モフモフ異世界のモブ当主になったら側近騎士からの愛がすごい

柿家猫緒

文字の大きさ
上 下
61 / 92
番外編SS

しっぽのはなし

しおりを挟む

※ちょいお下品(?)ネタあり。
※本編ネタバレあり。

=====================


 獣人族にとって尻尾は大切な器官であり、ステイタスであり、おしゃれである。

 公爵家当主であるリュカは、当然尻尾の手入れも上等だ。
 まずリュカには専属の理髪師ならぬ理尾師がいる。手入れは全てその者と助手がやる。

 入浴の際に尻尾専用の液体石鹸で丁寧に洗い、艶を出すための化粧液を塗布し櫛を入れる。乾いたタオルで包むように優しく水分を取り、乾いたら潤いを逃がさないための香油を全体に揉みこませ、これでもかというほど櫛で整える。最後に古い毛や不揃いな毛をカットして出来上がり。これが毎日。
 
 そうやってリュカの黄金色の尻尾は大陸一ともいえるほど、フワフワでサラサラでモフモフな美しさを保っているのだ。
 
 
「まあ魔王のヤローがリュカの尻尾をさわりたがるのも、わからなくはねーんだよなあ」

 まもなく日付が変わる深夜。
 三人で愛し合ったあとのベッドで、うつ伏せているリュカの尻尾を撫でながらピートが言う。フワフワのそれを指先で撫でれば、くすぐったいのかフルフルと横に揺れた。

「ただでさえキツネ族の尻尾は毛量が多くて見栄えするのに、あんたのはサイコーに手触りいいもんな」

 リュカは「くすぐったい」と笑うとゴロンと仰向けになって体を丸め、脚の間から尻尾を出して抱きしめた。

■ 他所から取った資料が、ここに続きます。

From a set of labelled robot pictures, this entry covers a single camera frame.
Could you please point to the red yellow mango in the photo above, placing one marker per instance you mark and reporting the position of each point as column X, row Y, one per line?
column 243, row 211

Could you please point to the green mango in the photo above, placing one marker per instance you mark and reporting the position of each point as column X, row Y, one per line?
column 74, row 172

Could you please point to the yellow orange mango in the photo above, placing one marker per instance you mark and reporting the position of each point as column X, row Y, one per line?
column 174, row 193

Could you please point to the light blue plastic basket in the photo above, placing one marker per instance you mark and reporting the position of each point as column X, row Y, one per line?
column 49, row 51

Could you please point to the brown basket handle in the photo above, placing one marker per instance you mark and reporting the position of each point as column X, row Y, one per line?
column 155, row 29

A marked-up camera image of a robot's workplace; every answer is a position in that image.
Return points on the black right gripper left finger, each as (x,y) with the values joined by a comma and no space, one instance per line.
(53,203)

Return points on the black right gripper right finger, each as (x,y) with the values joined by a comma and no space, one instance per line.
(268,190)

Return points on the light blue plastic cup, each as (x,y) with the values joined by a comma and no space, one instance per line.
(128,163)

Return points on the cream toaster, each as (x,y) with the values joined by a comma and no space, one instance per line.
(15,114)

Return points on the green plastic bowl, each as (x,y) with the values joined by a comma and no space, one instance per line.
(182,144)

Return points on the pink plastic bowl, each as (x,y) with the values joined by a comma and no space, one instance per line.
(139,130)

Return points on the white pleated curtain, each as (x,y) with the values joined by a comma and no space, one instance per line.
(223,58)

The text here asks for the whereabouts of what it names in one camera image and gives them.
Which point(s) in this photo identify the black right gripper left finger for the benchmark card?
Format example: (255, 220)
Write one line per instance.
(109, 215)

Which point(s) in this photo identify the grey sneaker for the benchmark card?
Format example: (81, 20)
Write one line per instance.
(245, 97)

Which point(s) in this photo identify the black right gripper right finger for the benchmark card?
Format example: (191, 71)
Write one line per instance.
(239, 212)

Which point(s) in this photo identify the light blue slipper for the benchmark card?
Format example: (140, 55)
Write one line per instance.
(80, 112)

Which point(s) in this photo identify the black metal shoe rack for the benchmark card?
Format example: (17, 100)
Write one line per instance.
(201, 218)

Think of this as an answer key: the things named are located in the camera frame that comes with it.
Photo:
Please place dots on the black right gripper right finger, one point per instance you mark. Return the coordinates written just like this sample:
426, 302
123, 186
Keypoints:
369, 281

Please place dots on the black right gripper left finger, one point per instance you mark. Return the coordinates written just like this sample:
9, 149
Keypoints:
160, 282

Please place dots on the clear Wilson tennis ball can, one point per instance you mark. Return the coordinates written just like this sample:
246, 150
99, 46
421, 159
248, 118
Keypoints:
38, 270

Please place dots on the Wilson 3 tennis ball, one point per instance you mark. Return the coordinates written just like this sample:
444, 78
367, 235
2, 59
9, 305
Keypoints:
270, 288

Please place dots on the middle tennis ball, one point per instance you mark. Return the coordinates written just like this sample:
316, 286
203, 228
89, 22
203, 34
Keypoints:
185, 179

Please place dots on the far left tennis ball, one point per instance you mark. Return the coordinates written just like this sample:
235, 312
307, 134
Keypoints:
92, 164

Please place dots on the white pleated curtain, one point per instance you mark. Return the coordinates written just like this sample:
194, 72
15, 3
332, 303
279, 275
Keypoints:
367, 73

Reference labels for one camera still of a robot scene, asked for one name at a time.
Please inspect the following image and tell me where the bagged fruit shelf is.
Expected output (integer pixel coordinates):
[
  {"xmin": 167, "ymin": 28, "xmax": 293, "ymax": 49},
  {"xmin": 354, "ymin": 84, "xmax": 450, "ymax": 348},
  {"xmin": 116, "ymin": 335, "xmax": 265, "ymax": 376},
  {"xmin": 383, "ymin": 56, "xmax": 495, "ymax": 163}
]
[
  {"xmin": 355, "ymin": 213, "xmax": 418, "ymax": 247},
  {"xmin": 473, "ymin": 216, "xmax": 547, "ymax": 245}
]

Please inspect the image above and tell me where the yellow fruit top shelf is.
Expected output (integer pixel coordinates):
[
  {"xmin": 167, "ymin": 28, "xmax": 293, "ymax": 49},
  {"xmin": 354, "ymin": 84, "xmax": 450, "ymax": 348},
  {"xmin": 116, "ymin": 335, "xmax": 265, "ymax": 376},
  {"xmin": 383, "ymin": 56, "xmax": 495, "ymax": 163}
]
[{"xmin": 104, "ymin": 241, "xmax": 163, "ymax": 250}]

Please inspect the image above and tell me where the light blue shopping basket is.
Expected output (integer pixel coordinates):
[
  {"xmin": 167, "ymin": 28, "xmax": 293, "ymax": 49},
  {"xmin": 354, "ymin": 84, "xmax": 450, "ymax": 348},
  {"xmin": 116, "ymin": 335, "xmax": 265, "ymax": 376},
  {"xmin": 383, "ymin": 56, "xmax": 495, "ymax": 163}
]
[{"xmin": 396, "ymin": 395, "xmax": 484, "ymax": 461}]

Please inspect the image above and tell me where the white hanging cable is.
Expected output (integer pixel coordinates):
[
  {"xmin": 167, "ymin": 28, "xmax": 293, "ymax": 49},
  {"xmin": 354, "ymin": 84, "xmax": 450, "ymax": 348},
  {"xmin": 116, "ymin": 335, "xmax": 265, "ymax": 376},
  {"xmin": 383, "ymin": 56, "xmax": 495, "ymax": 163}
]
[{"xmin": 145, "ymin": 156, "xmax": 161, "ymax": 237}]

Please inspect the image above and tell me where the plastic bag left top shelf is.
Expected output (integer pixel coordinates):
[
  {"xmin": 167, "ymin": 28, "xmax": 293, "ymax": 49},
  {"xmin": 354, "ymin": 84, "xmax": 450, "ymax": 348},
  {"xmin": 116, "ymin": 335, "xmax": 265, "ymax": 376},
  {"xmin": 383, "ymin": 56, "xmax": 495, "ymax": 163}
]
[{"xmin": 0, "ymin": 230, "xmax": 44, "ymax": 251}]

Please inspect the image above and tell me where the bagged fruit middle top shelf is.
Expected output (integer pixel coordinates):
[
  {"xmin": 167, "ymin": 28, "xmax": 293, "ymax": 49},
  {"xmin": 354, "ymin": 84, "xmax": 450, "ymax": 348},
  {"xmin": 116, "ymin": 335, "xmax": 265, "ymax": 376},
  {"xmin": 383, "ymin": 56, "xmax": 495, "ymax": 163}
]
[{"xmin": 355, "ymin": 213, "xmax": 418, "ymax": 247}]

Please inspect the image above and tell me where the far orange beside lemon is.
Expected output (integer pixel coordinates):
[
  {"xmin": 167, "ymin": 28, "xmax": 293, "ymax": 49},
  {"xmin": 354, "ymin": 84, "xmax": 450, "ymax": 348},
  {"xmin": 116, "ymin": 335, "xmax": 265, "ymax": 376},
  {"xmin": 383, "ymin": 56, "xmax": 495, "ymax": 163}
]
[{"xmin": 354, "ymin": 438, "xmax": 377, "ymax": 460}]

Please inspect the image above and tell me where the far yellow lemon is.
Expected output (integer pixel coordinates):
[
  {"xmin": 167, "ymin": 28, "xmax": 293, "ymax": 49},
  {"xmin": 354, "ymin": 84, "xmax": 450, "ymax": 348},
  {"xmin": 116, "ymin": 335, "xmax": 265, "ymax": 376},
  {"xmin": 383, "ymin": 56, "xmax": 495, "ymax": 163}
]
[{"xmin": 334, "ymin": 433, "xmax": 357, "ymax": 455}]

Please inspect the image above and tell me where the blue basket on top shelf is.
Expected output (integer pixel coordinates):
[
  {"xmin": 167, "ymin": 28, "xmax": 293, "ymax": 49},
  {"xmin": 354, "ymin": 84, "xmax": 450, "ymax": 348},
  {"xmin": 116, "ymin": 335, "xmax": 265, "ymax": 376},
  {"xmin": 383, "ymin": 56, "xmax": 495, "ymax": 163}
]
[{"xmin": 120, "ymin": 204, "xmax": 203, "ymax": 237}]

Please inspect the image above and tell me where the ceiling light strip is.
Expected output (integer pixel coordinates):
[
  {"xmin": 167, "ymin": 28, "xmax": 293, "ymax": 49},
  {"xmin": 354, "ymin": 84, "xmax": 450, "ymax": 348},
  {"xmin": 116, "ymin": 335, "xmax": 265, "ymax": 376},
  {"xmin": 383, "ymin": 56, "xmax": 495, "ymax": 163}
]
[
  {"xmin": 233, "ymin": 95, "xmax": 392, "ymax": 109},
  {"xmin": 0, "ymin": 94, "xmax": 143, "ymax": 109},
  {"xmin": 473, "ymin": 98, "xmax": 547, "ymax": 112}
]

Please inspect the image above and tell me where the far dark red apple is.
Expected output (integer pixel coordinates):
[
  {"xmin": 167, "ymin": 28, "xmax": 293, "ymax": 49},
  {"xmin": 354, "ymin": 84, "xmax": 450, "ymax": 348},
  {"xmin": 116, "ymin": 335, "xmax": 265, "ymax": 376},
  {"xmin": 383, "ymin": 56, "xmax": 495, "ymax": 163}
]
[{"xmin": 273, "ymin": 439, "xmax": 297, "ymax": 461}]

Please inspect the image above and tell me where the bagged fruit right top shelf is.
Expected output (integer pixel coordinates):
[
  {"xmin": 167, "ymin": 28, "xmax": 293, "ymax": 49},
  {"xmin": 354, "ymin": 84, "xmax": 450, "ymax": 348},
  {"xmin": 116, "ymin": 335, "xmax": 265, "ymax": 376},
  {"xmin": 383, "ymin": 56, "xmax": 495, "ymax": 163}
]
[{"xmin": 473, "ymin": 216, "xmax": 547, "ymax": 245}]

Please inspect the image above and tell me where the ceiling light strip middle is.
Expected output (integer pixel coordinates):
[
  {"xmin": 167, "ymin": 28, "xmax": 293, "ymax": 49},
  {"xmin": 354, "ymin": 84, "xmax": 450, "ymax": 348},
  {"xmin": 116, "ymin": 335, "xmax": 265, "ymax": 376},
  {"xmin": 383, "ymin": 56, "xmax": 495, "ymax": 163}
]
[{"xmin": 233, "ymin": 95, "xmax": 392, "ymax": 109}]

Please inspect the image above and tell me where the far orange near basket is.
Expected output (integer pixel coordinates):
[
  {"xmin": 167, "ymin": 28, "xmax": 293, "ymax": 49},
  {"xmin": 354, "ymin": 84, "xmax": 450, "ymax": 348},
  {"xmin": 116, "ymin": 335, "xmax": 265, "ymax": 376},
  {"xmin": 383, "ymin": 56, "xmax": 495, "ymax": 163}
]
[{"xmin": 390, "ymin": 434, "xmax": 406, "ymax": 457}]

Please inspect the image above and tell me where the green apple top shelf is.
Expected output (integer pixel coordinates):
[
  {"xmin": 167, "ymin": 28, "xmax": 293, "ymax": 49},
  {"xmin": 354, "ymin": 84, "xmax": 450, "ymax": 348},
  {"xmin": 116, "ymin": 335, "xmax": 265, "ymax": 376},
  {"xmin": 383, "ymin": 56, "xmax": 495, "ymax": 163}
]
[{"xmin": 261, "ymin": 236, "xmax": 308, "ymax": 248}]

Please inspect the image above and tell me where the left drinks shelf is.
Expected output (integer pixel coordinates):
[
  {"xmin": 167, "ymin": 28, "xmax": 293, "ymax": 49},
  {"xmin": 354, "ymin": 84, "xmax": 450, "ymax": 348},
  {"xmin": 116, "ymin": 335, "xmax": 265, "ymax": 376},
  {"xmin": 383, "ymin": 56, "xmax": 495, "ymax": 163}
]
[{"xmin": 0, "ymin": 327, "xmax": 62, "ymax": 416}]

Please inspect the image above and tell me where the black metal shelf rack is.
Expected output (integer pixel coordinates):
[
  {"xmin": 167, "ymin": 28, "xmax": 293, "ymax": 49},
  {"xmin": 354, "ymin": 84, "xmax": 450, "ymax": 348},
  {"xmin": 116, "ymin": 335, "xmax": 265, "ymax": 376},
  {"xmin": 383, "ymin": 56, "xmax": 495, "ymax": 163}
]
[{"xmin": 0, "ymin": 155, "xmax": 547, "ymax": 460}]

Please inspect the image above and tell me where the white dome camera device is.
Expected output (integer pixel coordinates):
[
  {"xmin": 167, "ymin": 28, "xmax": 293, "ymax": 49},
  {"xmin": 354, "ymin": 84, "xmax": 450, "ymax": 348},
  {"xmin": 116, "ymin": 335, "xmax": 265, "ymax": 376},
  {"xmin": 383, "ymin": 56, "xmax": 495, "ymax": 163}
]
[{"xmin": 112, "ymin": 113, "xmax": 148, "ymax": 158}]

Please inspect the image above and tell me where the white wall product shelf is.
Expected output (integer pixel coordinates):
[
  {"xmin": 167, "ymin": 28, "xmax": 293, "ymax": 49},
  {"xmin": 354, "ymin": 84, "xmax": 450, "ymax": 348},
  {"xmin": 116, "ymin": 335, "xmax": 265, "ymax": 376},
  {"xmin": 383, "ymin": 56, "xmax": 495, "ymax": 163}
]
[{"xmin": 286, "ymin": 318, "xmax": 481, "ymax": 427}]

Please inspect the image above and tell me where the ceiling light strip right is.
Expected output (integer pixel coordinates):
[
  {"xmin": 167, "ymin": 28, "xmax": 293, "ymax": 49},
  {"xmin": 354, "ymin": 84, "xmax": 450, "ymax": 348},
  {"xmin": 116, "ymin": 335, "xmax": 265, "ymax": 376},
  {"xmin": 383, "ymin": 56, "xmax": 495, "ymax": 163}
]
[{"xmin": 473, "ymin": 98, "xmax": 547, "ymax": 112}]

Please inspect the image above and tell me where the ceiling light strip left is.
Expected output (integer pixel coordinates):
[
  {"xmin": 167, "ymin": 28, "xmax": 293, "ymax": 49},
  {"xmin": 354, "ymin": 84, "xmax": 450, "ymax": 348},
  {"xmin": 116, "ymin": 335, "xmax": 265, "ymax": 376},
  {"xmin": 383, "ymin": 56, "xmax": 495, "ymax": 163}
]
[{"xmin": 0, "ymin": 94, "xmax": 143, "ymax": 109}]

「俺も自分の尻尾は大好きだよ。気持ちいいし見た目も可愛いもん」

 そう言って微笑む姿は、なんともあざと可愛い。これが天然なのだから、リュカはある意味魔性の男だとピートもヴァンも密かに思った。

「でも尻尾ってどの獣人も特徴があって面白いよね。イヌ科は毛量が多いし、ネコ科はシャープなのが多い」

 言われて、ヴァンとピートは自分の尻尾を手にとって見た。

 キツネ族のリュカとオオカミ族のヴァンは同じイヌ科だ。上流貴族出身のヴァンも、リュカほどではないが尻尾の手入れには手間をかけている。艶のある銀色のそれは毛が豊かで凛々しく、とてもヴァンに似合っている。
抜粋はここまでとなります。